I don’t know if you’ve had a chance to see this Reddit thread yet, but it’s a funny one:
Short non-clickbait summary: We deployed SD-WAN and turned off OSPF. We now have a /16 route for the internal network and a default route to the Internet where a lot of our workloads were moved into the cloud.
Bravo for this networking team for simplifying their network to this point. All other considerations aside, does this kind of future really bode well for SD-WAN?
Now You See Me
As pointed out in the thread above, the network team didn’t really get rid of their dynamic routing protocols. The SD-WAN boxes that they put in place are still running BGP or some other kind of setup under the hood. It’s just invisible to the user. That’s nothing new. Six years ago, Ivan Pepelnjak found out Juniper QFabric was running BGP behind the scenes too.
Hiding the networking infrastructure from the end user is nothing new. It’s a trick that has been used for years to allow infrastructures to be tuned and configured in such a way as to deliver maximum performance without letting anyone tinker with the secret sauce under the hood. You’ve been using it for years whether you realize it or not. Have MPLS? Core BGP routing is “hidden” from you. SD-WAN? Routing protocols are running between those boxes. Moved a bunch of workloads to AWS/Azure/GCE? You can better believe there is some routing protocol running under that stack.
Making things complex for the sake of making them hard to work on is foolish. We’ve spent decades and millions of dollars trying to make things easy. If you don’t believe me, look at the Apple iPhone. That device is a marvel at hiding all the complexity underneath. But, it also makes it really hard to troubleshoot when things go wrong.
Building On Shoulders
SD-WAN is doing great things for networking. I can remember years ago the thought of turning up a multi-site IPSec VPN configuration was enough to give me hives, let alone trying to actually do it. Today, companies like Viptela, VeloCloud, and Silver Peak make it easy to do.
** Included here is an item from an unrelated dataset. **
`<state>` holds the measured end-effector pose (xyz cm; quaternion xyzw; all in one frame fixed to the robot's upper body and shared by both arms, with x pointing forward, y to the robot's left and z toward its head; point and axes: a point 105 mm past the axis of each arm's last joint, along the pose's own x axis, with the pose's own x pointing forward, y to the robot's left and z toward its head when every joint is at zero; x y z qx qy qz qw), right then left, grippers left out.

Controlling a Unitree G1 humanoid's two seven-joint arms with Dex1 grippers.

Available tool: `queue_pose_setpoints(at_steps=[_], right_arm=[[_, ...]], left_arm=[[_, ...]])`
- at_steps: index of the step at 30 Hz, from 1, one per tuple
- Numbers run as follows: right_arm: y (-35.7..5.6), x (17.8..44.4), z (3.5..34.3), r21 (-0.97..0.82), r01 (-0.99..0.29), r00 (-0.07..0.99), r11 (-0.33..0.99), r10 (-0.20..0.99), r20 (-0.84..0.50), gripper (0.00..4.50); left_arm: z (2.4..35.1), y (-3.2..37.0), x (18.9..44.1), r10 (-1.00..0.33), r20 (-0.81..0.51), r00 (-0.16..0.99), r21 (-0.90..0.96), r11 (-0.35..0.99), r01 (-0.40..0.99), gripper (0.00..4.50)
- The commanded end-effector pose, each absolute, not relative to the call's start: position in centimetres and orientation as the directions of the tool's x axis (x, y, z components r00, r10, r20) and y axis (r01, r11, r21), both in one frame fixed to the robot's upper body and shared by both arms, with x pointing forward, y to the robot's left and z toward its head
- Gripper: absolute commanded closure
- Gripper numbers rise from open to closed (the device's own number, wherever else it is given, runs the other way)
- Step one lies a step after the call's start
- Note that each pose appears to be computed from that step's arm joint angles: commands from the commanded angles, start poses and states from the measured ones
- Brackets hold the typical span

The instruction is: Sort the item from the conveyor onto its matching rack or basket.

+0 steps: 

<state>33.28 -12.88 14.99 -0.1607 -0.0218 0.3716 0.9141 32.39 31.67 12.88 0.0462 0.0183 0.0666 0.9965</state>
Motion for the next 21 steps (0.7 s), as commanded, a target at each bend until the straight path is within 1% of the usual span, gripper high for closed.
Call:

They’re innovating on top of the stack instead of inside it.
So much discussion in the community happens around building pieces of the stack. We spend time and effort making a better message protocol for routing information exchange. Or we build a piece of the HTTP stack that should be used in a bigger platform. We geek out about technical pieces because that’s where our energy feels the most useful.
When someone collects those stack pieces and tries to make them “easy”, we shout that company down and say that they’re hiding complexity and making the administrators and engineers “forget” how to do the real work. We spend more time focusing on what’s hidden and not enough on what’s being accomplished with the pieces. If you are the person that developed the fuel injection system in a car, are you going to sit there and tell Ford and Chevrolet than bundling it into a automotive platform is wrong?
So, while the end goal of any project like the one undertaken above is simplification or reducing problems because of less complex troubleshooting it is not a silver bullet. Hiding complexity doesn’t make it magically go away. Removing all your routing protocols in favor of a /16 doesn’t mean your routing networking runs any better. It means that your going to have to spend more time trying to figure out what went wrong when something does break.
Ask yourself this question: Would you rather spend more time building out the network and understand every nook and cranny of it or would you rather learn it on the fly when you’re trying to figure out why something isn’t working the way that it should? The odds are very good that you’re going to put the same amount of time into the network either way. Do you want to front load that time? Or back load it?
The Reddit thread is funny. Because half the people are dumping on the poster for his decision and the rest are trying to understand the benefits. It surely was created in such a way as to get views. And that worked admirably. But I also think there’s an important lesson to learn there. Simplicity for the sake of being simple isn’t enough. You have to replace that simplicity with due diligence. Because the alternative is a lot more time spent doing things you don’t want to do when you really don’t want to be doing them.